Et en lisant la publication de J.Craig j’ai eu comme un sentiment de frustration tant les référents à la modernité manquent cruellement. Comme aussi pas mal de crédits… UNKNOWN, UNKNOWN etc. La mise en page même du livre, l’utilisation abusive de composition d’alphabets que tout le monde connaît, le format du livre 21,5 x 28 cm, donnent une impression de déjà vu et d’un peu étriqué.
J’avais fait quelques repproches à l’ouvrage de Karen Cheng, mais du coup, et dans un registre tout à fait différent son livre prend une dimension tout autre.

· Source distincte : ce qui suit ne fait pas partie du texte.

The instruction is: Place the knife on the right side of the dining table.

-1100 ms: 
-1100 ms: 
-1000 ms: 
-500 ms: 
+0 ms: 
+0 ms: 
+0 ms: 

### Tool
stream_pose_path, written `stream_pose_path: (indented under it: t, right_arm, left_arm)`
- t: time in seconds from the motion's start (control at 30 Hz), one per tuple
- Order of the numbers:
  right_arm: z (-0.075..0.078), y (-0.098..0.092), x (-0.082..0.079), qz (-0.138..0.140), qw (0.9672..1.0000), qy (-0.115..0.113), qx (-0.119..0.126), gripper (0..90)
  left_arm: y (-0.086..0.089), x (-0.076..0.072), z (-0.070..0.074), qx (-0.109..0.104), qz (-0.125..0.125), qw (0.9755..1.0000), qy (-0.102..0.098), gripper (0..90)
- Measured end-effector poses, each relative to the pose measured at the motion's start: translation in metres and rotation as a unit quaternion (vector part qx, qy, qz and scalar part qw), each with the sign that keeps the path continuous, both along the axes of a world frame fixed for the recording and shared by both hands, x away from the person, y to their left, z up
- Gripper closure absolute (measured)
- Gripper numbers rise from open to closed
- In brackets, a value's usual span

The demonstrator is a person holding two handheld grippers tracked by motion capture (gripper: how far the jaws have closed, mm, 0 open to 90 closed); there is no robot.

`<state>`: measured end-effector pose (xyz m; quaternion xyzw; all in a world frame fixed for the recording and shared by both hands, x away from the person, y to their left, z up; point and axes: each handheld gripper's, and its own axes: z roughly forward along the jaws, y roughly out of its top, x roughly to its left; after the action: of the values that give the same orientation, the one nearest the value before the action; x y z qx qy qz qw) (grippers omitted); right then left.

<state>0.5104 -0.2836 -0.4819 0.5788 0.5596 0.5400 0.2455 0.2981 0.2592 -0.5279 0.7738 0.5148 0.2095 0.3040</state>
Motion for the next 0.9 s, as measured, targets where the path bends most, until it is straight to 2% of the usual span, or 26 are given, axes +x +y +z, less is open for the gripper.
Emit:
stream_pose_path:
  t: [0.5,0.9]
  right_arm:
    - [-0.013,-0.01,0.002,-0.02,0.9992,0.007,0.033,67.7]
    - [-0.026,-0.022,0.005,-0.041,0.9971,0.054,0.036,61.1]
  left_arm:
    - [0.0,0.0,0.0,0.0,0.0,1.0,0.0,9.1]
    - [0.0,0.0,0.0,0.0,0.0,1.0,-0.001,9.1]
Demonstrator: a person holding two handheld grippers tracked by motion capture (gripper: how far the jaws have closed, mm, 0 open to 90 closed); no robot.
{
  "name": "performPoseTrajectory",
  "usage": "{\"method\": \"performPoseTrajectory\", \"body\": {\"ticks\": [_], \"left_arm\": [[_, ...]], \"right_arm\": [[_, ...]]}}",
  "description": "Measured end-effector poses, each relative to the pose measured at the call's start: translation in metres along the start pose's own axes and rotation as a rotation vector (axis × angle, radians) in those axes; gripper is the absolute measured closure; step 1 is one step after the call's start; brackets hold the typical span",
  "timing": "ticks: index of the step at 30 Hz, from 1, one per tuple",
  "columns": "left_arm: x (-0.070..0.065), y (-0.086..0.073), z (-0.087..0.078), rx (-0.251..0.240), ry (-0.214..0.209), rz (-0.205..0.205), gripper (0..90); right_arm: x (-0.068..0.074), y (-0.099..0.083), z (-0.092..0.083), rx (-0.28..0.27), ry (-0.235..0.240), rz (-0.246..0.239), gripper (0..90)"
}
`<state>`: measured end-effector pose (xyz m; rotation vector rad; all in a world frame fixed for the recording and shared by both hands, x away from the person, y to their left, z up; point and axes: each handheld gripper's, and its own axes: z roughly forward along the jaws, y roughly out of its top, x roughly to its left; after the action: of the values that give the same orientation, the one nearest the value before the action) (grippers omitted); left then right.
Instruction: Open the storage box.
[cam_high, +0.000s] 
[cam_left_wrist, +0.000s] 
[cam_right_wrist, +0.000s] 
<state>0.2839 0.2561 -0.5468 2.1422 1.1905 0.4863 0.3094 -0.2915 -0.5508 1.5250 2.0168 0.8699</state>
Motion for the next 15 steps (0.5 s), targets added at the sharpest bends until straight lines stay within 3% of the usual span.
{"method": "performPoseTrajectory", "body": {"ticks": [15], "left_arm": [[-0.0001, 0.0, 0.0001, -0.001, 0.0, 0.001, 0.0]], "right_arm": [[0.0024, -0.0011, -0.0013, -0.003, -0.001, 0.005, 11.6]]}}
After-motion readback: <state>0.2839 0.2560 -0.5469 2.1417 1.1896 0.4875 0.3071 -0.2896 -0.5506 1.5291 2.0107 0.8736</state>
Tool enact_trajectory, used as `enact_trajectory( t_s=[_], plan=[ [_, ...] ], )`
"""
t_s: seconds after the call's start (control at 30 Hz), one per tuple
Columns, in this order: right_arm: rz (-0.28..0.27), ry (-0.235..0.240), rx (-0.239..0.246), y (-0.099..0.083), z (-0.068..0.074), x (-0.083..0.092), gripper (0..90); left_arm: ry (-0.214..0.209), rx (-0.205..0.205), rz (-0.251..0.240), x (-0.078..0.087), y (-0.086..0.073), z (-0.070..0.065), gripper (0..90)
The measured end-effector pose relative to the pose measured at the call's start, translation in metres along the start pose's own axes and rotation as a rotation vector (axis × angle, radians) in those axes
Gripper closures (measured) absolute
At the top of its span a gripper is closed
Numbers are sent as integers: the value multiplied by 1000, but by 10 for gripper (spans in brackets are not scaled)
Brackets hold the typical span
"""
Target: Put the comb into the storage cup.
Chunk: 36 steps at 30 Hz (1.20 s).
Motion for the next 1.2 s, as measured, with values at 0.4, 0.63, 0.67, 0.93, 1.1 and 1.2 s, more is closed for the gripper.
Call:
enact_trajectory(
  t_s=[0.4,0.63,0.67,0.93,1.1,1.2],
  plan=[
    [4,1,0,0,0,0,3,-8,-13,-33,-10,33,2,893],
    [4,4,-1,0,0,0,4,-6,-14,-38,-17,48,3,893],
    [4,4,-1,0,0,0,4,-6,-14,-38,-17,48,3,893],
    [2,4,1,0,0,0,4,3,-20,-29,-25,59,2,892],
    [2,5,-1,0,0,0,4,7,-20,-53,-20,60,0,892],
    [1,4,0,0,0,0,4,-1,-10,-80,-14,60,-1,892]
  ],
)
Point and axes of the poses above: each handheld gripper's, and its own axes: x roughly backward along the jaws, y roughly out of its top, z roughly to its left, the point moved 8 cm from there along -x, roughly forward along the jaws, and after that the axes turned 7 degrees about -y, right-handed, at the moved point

Du coup la question que je me pose, n’est-on pas arrivé au terme d’un enseignement par trop classique à l’heure où les jeunes générations qui se frottent à la 3D, à l’animation, à la typographie HTML, ou Flash sont en demande d’un enseignement plus expérimental. La typographie en 2006 a besoin de s’exprimer dans des laboratoires de recherches formelles pour avoir une chance d’évoluer vers une vraie modernité. Certes rappeler sans cesse les fondamentaux, est indispensable, mais si l’on veut donner l’envie, communiquer le désir aux jeunes de se frotter à la typographie, il me semble utile de les «impressionner» avec des recherches et des travaux plus contemporains.
Je voudrais tout de même finir sur une note optimiste. Suis persuadé que J.Craig n’a pas fini son œuvre et que s’il est arrivé là au bout d’un bout pédagogique, il nous surprendra sans doute dans les prochaines années par son inventivité et son goût réel pour la recherche. Prenons donc date et si vous êtes vraiment un débutant dans les arts graphiques tout ce que j’ai dit ci-dessus ne vaut pas pour vous. C’est un excellent ouvrage d’initiation à la chose typographique.
Les précédents ouvrages de James Craig.
Le dernier en date: «Designing with Type» qui vient de sortir en 2006.
Ahhhhhhhhhhhhh, enfin du nouveau sur ce blog peter, je commençais à desepérer, croyant que tu t’entrennais pour le marathon !
En effet, si ce livre a des lacunes, s’il survole plutôt que creuse, il n’en est pas moins beau. De toute façon, je fond dès que je vois des pages de caractères étalées sur du beau papier.